Au temps que l’ardent moissonneur,
La faucille à la main, jette le bled par terre,
La Fourmi prévoyante et bonne ménagère
Dit à la Cigale : Ma sœur,
Imitons la gent raisonnable ;
Faisons aussi notre moisson.
L’hiver vient à grands pas : pour ce temps misérable
Remplissons nos greniers dans la belle saison.
Demain, répondit la chanteuse,
Demain, car je suis aujourd’hui
En humeur de chanter pour charmer mon ennui.
Le lendemain, la troupe moissonneuse
Craignant pour sa moisson, parla de la serrer.
Allons, dit la Fourmi, travaillons, le temps presse.
Demain. Le temps se perd. Demain par mon adresse
Je saurai bien le réparer.
Mais ce demain, qui peut t’en assurer ?
Laisse moi chanter à mon aise ;
Pendant un si beau jour, veux-tu que je me taise ?

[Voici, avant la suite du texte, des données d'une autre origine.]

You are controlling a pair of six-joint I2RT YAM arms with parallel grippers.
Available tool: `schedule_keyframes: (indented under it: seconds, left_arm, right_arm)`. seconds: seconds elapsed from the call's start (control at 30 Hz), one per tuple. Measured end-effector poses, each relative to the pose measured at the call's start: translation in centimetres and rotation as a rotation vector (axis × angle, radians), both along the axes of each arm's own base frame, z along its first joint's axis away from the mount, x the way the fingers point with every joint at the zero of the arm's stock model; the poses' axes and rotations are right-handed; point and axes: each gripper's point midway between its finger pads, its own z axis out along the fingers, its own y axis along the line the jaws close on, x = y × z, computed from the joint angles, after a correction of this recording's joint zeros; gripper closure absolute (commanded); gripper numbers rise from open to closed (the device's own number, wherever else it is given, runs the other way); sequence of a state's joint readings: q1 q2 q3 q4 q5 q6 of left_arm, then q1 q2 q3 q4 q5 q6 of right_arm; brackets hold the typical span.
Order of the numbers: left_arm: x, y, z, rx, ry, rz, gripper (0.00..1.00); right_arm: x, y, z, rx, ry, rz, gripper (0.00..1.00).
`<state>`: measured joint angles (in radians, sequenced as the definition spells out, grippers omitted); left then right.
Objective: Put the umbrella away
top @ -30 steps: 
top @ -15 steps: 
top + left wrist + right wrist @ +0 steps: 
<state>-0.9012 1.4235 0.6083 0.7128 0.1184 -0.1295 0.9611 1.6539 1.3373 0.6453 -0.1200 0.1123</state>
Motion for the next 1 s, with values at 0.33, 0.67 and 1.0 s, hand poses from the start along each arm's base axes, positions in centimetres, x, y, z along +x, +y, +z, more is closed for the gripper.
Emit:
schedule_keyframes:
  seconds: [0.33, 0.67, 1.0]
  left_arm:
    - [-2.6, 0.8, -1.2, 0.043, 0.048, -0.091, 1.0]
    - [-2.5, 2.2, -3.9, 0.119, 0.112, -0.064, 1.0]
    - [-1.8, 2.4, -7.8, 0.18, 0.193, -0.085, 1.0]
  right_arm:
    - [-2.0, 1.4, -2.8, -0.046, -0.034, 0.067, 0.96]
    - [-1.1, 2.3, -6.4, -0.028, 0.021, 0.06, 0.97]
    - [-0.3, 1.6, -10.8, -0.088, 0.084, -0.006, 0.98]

La Cigale chanta, puis elle s’endormit.
Mais voilà que pendant la nuit
Le moissonneur met tout en grange.
L’hiver vint. Le beau temps s’enfuit ;
Plus de moisson, plus de vendange ;
Et pour avoir toujours remis au lendemain,
La Cigale mourut de faim.
Voilà votre portrait, jeunesse trop volage !
Quand on vous dit : fuyez un repos libertin ;
Travaillez à vous rendre sage.
Demain, répondez-vous ; demain, toujours demain ;
De la Cigale imitant le langage ;
Craignez un jour d’en avoir le destin.